Il giorno tanto atteso è arrivato. Il primo, grande, appuntamento politico del 2022 coincide con un’importante decisione per il futuro della Nazione: l’elezione del Presidente della Repubblica Italiana. Dopo 7 anni passati sotto la guida di Sergio Mattarella, la cui rielezioni al momento sembra possa escludersi definitivamente, l’Italia avrà un nuovo capo di Stato. Nel pomeriggio odierno verranno effettuate le votazioni che porteranno all’elezione della nuova guida del Paese in un momento fra i più delicati della storia recente, accentuato dalla pandemia globale di Covid e le difficoltà socio-economiche derivanti da essa. Un momento in cui una guida forte e lungimirante può fare la differenza nel futuro del Paese. Vediamo come funziona l’elezione del Presidente della Repubblica e tutti i passaggi che porteranno alla proclamazione.

Grandi elettori, quorum e differenze a partire dal 4° scrutinio

L’elezione avverrà con il Parlamento riunito in seduta comune, a cui si aggiungeranno i rappresentati delle regioni. Il numero più importante da tenere a mente è 1009, il totale dei grandi elettori chiamati al voto. Sono così distribuiti: 315 senatori più 6 senatori a vita; 630 deputati; 58 delegati regionali, 3 per ogni Regione ad eccezione della Valle d’Aosta che ne ha uno. Nei primi tre scrutini, per eleggere il nuovo Presidente serve un numero di voti uguale ai 2/3 dei componenti dell’Assemblea, ovvero 673 voti per un singolo candidato. Dal quarto scrutinio in poi la quota si abbassa alla maggioranza assoluta dei votanti, dunque 505 su 1009. Nessuno schieramento politico ha numeri tali dal poter eleggere il proprio candidato, anche al momento del quarto scrutinio. Sarà necessaria dunque una base di accordo comune fra più forze politiche.
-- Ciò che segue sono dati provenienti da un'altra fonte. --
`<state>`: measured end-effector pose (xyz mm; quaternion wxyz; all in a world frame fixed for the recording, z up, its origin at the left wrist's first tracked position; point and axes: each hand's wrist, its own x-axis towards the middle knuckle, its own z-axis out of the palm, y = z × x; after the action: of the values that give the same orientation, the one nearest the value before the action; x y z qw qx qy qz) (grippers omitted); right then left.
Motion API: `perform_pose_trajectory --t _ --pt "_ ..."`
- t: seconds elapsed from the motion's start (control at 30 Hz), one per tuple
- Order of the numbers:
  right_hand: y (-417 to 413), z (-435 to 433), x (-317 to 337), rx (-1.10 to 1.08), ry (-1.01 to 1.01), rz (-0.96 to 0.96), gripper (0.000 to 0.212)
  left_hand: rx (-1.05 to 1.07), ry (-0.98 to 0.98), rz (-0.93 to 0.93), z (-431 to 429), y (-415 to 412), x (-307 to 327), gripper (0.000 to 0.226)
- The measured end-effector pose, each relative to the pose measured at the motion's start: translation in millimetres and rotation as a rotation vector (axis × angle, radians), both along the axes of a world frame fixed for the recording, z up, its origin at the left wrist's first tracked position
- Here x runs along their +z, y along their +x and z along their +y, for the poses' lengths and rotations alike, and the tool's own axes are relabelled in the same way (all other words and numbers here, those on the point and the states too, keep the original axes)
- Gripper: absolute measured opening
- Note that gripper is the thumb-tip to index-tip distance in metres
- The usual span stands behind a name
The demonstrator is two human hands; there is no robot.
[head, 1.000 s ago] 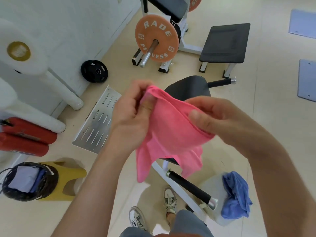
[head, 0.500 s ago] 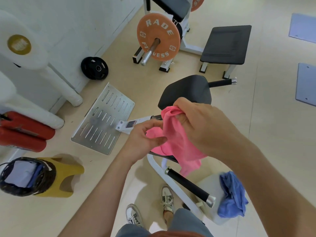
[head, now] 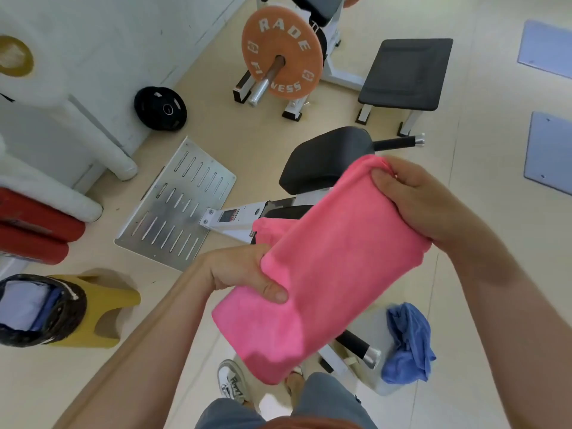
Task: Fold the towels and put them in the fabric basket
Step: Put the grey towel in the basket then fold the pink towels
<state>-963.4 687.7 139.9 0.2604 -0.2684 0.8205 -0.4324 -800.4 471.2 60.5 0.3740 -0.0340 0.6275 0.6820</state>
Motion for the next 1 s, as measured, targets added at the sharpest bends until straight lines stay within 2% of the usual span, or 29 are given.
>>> perform_pose_trajectory --t 0.07,0.1,0.17,0.27,0.33,0.4,0.5,0.57,0.67,0.73,0.9,1.0 --pt "-9.8 13.4 -35.9 -0.068 0.100 0.013 0.025 -0.036 -0.108 -0.052 -5.8 6.0 -22.5 0.029" --pt "-11.5 18.8 -52.1 -0.089 0.134 0.016 0.025 -0.023 -0.168 -0.070 -8.9 8.7 -32.7 0.025" --pt "-11.6 27.7 -82.1 -0.121 0.202 -0.003 0.025 0.080 -0.224 -0.110 -19.2 13.9 -53.8 0.043" --pt "-7.6 35.4 -111.0 -0.221 0.234 -0.058 0.027 0.336 -0.135 -0.138 -36.5 17.5 -72.9 0.069" --pt "-3.8 38.7 -122.7 -0.354 0.109 -0.208 0.026 0.535 0.025 -0.141 -44.0 15.4 -77.3 0.074" --pt "1.4 40.2 -137.7 -0.468 0.026 -0.363 0.024 0.776 0.151 -0.140 -45.2 9.3 -86.2 0.073" --pt "6.7 40.8 -176.3 -0.517 0.151 -0.359 0.026 1.076 0.105 -0.249 -36.0 -3.3 -115.5 0.051" --pt "10.0 37.6 -196.8 -0.560 0.199 -0.365 0.031 1.080 0.031 -0.392 -25.0 -5.8 -138.5 0.031" --pt "12.3 34.3 -215.2 -0.580 0.233 -0.333 0.031 0.986 -0.060 -0.503 -10.7 -0.6 -156.3 0.039" --pt "12.2 34.0 -223.2 -0.562 0.262 -0.264 0.031 0.967 -0.099 -0.476 -4.7 0.4 -158.4 0.039" --pt "8.6 31.7 -216.6 -0.563 0.239 -0.138 0.027 1.160 -0.084 -0.272 -12.5 0.3 -150.9 0.005" --pt "7.2 33.5 -209.2 -0.641 0.109 -0.204 0.024 1.193 -0.188 -0.078 -11.4 0.7 -138.1 0.008"
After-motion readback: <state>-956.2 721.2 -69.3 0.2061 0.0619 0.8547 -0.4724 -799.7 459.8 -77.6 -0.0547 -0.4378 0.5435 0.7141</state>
Terminata la votazione si procede allo spoglio delle schede e alla lettura dei voti da parte del presidente della Camera affiancato da quello del Senato. Dopo il conteggio dei voti verrà proclamato il risultato.

La cerimonia

In caso di esito positivo della votazione, il presidente della Camera e quello del Senato comunicato l’avvenuta elezione al candidato in questione. Una volta eletto, il Presidente della Repubblica non entra subito in carica, ma deve attendere giuramento e insediamento. Il tutto avviene con una particolare cerimonia. Il neo Presidente parte dalla sua residenza insieme al segretario generale della Camera con destinazione Montecitorio. Il nuovo Capo dello Stato giunge in aula e giura davanti al Parlamento riunito in seduta comune, ai delegati regionali e ai componenti del Governo. Dopo il discorso di rito, il successore di Mattarella lascerà Montecitorio per recarsi presso l’altare della Patria per rendere omaggio al milite ignoto. Successivamente il Presidente della Repubblica raggiungerà il Quirinale a bordo della storica Lancia Flaminia, scortato dai Corazzieri a cavallo, per ricevere gli onori militari. Il conclusivo passaggio di consegne con il suo predecessore sarà l’ultimo atto che renderà ufficiale l’elezione del nuovo Presidente della Repubblica.